We then see them enjoying their time, before officially heading back home and inviting Henry to join them.

As they prepare to be married, William goes missing, his dead body is found, and the police find Justine and arrest her. The movie shows how important Justine is to the family, and here it seems she was in love with Victor but it isn’t played up too much. I hate love triangles, so I was glad they didn’t make that this huge thing.

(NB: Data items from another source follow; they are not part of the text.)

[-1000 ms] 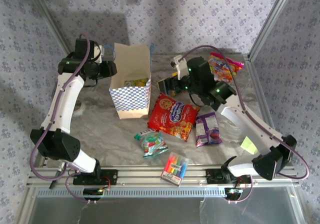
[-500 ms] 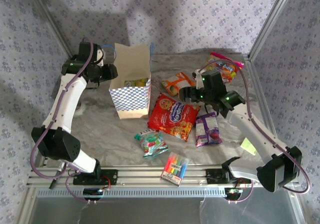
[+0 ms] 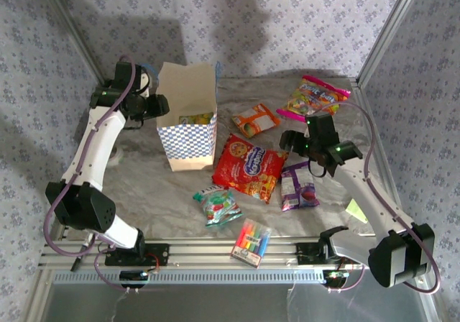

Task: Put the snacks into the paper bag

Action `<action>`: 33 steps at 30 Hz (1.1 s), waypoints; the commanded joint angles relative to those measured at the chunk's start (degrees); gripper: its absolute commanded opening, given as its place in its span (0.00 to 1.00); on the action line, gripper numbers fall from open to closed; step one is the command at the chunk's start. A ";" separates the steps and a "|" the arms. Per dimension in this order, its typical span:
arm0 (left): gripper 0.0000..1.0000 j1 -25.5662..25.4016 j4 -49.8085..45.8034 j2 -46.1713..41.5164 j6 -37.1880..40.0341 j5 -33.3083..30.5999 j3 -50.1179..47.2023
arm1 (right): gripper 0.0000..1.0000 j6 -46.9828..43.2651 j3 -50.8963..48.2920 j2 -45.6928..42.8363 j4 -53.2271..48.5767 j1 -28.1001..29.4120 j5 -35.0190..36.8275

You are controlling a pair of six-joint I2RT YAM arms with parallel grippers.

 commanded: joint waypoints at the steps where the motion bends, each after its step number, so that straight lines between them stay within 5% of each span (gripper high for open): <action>1: 0.56 -0.34 -0.12 -0.69 0.08 -0.10 1.09 | 0.82 3.60 -1.30 -1.11 -5.37 -1.13 2.64; 14: 0.55 -0.32 -0.16 -0.77 0.70 -0.54 1.28 | 0.83 12.38 -10.08 -1.45 -11.09 -10.77 -0.85; 33: 0.55 -0.30 0.27 -0.18 0.52 -0.37 0.66 | 0.82 12.21 -20.29 1.88 -1.68 -12.12 -6.82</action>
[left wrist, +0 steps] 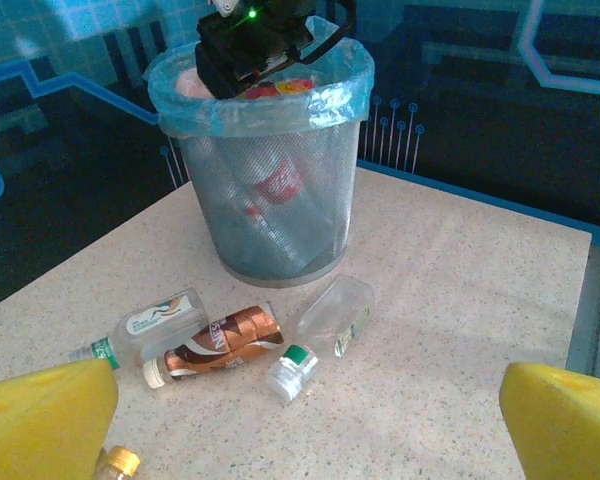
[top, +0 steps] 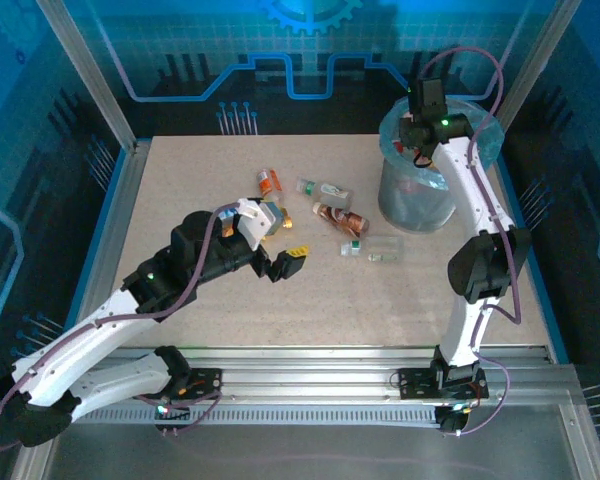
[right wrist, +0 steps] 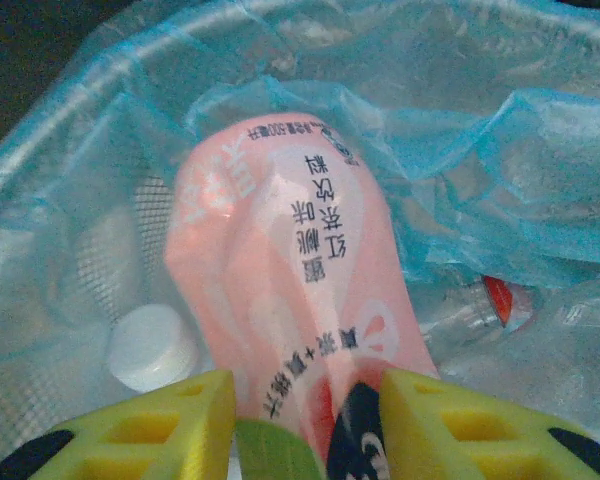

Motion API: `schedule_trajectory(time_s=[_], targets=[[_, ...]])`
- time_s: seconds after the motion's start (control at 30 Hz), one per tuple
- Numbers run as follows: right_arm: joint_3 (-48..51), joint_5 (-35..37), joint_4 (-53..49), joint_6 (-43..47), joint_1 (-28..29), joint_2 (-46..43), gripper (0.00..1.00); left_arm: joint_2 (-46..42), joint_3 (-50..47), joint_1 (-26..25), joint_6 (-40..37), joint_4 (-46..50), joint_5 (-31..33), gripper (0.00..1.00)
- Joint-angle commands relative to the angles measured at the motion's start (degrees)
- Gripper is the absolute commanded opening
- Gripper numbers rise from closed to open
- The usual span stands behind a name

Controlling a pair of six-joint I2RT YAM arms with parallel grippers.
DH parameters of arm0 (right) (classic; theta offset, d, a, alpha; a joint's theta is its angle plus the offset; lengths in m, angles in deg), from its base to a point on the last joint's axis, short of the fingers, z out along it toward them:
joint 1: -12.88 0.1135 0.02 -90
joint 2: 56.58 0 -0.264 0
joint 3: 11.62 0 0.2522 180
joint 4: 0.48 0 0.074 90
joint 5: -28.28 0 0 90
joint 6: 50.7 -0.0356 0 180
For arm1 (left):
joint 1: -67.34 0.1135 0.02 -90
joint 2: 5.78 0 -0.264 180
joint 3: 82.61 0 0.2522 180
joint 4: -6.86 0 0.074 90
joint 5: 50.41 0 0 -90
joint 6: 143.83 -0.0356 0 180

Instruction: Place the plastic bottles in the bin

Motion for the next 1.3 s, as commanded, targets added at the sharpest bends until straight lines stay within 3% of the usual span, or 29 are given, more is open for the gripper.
schedule_trajectory(time_s=[0.0,0.2,0.4,0.57,0.8,1.07,1.27], targets=[[1.03,-0.55,0.15,-0.58,-0.85,-0.75,0.43,-0.67,-1.51,-0.51,1.0,-1.43,1.51,0.99],[-1.42,5.04,-1.58,0.32,-0.65,1.34,0.5,-0.85,-1.9,-0.6,0.74,-0.93,1.59,0.99],[-7.74,2.77,-5.66,-0.82,-0.07,3.24,0.64,-1.68,-2.23,-0.44,0.94,-0.91,2.0,0.99],[-12.68,2.35,-5.83,-0.06,2.35,1.85,0.74,-3.3,-2.87,-0.53,0.81,-0.43,3.25,0.99],[-18.71,2.48,-7.02,2.8,8.9,-1.01,0.78,-6.03,-3.3,-0.44,0.24,0.4,5.95,0.99],[-11.76,-8.0,-3.66,13.32,24.47,-4.55,0.77,-8.27,-2.82,-0.45,7.86,3.84,19.6,0.99],[-6.71,-13.89,-4.34,15.55,30.83,-1.15,0.76,-9.53,-0.49,-0.28,15.62,12.47,31.26,0.99]])
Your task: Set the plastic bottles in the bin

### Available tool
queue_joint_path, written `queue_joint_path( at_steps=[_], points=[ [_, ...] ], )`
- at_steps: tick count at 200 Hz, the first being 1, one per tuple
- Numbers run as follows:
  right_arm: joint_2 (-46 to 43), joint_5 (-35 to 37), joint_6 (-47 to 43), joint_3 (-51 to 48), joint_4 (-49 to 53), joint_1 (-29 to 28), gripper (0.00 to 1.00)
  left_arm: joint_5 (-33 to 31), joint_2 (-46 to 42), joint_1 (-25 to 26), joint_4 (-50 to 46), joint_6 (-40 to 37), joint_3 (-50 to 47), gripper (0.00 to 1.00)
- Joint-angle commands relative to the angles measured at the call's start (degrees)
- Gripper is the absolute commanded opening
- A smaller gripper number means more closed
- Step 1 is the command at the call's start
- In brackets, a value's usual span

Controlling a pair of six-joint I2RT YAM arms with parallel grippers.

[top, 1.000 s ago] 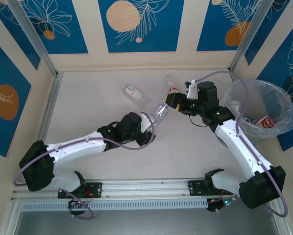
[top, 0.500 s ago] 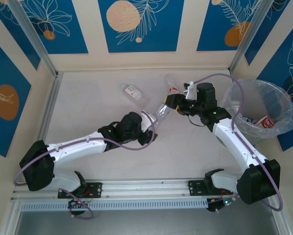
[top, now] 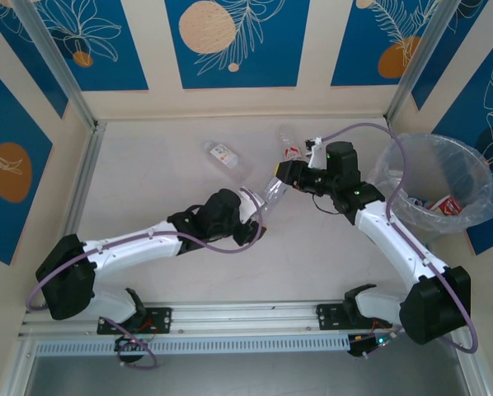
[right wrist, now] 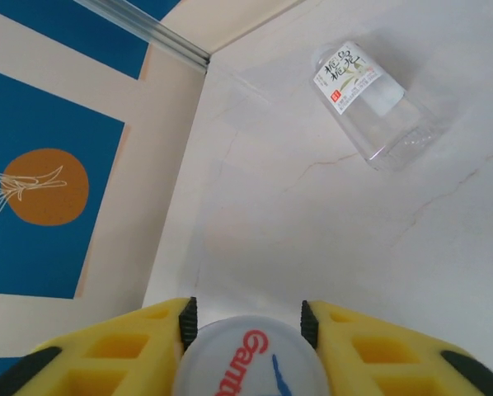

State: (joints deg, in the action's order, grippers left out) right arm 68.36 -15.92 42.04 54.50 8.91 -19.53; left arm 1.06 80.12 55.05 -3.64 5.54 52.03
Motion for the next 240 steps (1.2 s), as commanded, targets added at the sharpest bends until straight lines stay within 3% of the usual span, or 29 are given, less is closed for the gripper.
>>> queue_joint_path(
  at_steps=[1,40,56,87,105,133,165,221,240],
  points=[
    [-1.8,2.1,-1.4,-0.8,-2.4,-0.8,0.27,1.1,0.5,0.7,2.0,0.1,2.1,0.52],
    [-3.5,3.1,-1.3,-2.0,-2.2,-1.0,0.13,0.1,0.8,0.7,2.6,2.1,2.3,0.57],
    [-4.5,3.5,-1.5,-2.5,-2.1,-1.0,0.0,0.2,0.6,0.7,3.3,2.7,2.1,0.61],
    [-5.5,4.0,-1.4,-2.3,-0.1,-0.6,0.0,2.2,-0.3,0.6,4.3,2.4,1.8,0.78],
    [-5.7,4.6,-1.5,-2.4,0.5,-0.4,0.0,3.9,-0.5,0.5,4.3,2.0,1.9,0.98],
    [-6.2,5.6,-1.2,-2.6,0.9,0.4,0.0,1.1,-2.1,0.5,6.9,2.9,-0.1,0.99],
    [-6.9,7.4,-1.1,-2.5,2.5,1.2,0.0,-7.2,-5.4,0.2,10.3,5.3,-3.6,0.99],
    [-9.7,9.9,-3.6,-1.9,5.1,2.1,0.0,-33.6,-12.8,-0.1,11.4,16.1,-11.0,0.99],
    [-10.8,10.7,-5.5,-0.8,6.4,2.8,0.0,-39.2,-14.8,-0.8,10.1,21.0,-12.7,0.99]
  ],
)
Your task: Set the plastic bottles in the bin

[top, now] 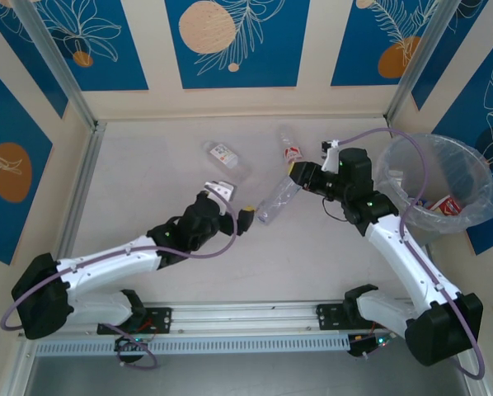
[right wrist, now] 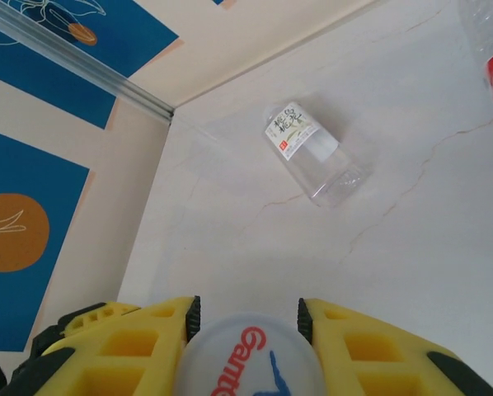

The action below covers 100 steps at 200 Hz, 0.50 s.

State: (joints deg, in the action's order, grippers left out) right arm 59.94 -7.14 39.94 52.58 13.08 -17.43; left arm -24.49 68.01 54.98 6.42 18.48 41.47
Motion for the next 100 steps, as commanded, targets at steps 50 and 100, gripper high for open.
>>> queue_joint_path(
  at_steps=[50,100],
  points=[
    [-3.2,4.3,-12.2,6.7,8.8,1.3,0.0,-16.7,-1.1,-3.0,-9.1,16.7,-0.3,0.99],
    [-1.9,6.1,-21.1,14.8,18.8,1.8,0.0,-28.9,2.1,-4.4,-27.7,34.0,5.1,0.99]
  ],
)
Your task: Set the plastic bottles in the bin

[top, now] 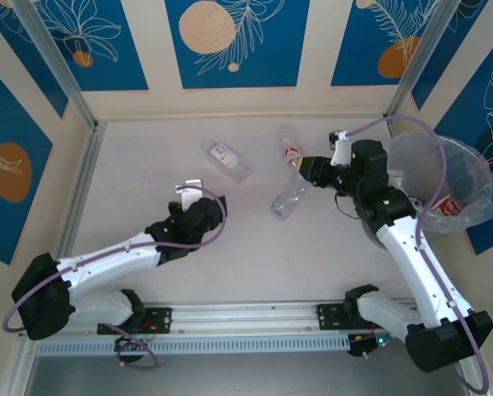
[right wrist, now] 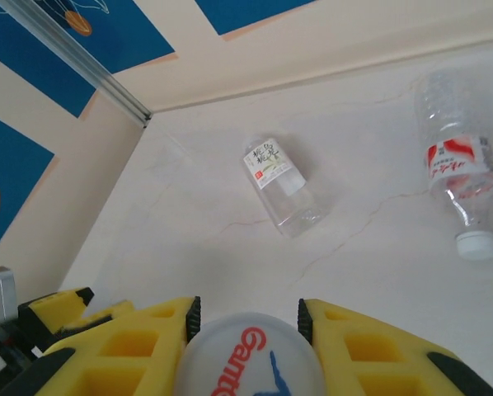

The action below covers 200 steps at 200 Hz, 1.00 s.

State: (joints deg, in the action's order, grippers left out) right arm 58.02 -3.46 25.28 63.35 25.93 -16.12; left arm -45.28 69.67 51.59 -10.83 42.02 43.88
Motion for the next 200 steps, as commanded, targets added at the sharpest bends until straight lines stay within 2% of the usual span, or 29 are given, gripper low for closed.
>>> queue_joint_path(
  at_steps=[1,38,106,136,165,200],
  points=[
    [0.0,2.4,-6.5,4.1,6.1,0.5,0.0,-8.2,0.5,-1.0,-10.6,10.7,2.6,0.99],
    [-1.0,4.2,-9.2,7.7,7.7,1.5,0.0,-9.0,0.5,-1.6,-11.8,14.1,1.7,0.99],
    [-2.5,8.2,-11.3,13.4,9.2,3.5,0.0,-5.1,0.6,-2.2,-7.0,11.0,0.2,0.99],
    [-3.5,11.7,-11.6,15.0,7.1,4.7,0.0,-2.8,1.2,-3.0,-5.0,9.8,0.1,0.99],
    [-3.8,11.8,-13.4,16.6,2.5,6.4,0.0,-1.1,2.4,-3.4,-3.8,8.5,0.8,0.99],
    [-2.9,21.9,-16.8,20.0,1.3,8.4,0.0,4.0,4.2,-3.9,0.4,4.4,1.5,0.99]
  ],
)
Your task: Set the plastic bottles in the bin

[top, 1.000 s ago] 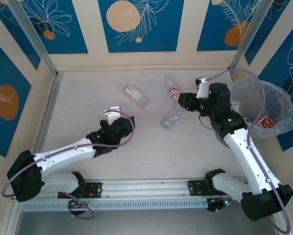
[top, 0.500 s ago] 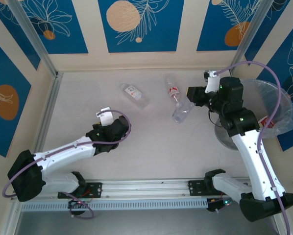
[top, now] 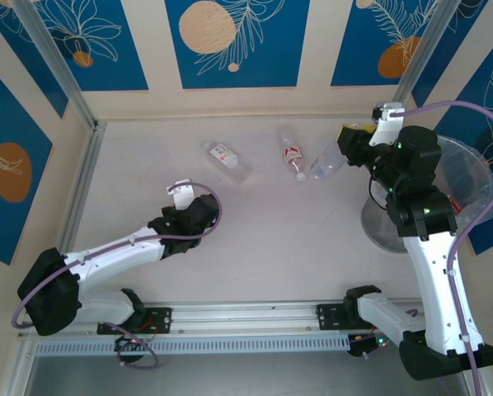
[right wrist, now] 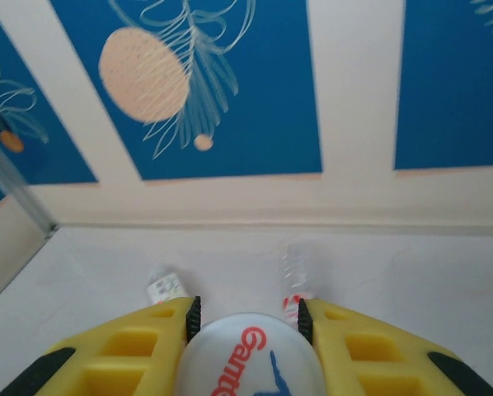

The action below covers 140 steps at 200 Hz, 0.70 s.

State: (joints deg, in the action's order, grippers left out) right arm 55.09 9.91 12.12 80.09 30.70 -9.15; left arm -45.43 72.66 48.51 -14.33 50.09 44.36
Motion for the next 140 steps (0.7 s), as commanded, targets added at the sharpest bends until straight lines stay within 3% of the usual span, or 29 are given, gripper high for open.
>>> queue_joint_path(
  at_steps=[1,46,82,140],
  points=[
    [0.0,8.8,-3.8,3.3,-3.5,1.4,0.0,4.3,1.3,-0.9,4.0,-3.7,1.1,0.99],
    [0.4,10.2,-5.7,6.7,-5.0,8.4,0.0,7.7,3.7,-1.6,5.0,-5.4,2.9,0.99],
    [0.3,17.5,-9.0,7.5,-7.2,12.7,0.0,9.5,4.4,-1.8,5.4,-5.8,3.3,0.99],
    [-1.0,26.0,-15.0,0.6,-12.5,18.8,0.0,11.4,4.8,-2.4,6.7,-6.3,3.3,0.99]
  ],
)
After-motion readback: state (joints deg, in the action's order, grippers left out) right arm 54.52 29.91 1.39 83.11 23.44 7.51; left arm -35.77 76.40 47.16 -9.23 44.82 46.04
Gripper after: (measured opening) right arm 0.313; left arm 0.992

Anyway, they rush to town and there is a mob going to the prison and they grab Justine and hang her before a trial can even be had. This makes Frankenstein more sympathetic because one, he thinks the creature is dead and doesn’t think he has anything to do with this, and two, Justine’s death was so sudden and unofficial, he really didn’t have the chance to help her in any way unlike the book.

The creature’s story

In the book, he sets out to find the creature and when they meet (2-3 years have passed by the way from the time of his creation) the creature can speak eloquently, can read and write, and is quite philosophical. He tells Victor how he hid in the woods and came upon a cottage where a family lived. He watched them from the outside and helps them in the night gather firewood and such and forms a love for this family. There is a blind man, and the blind man’s son has a wife who is from another country. They teach her how to speak French, and the creature will listen from outside and is able to learn to read and speak thanks to these lessons.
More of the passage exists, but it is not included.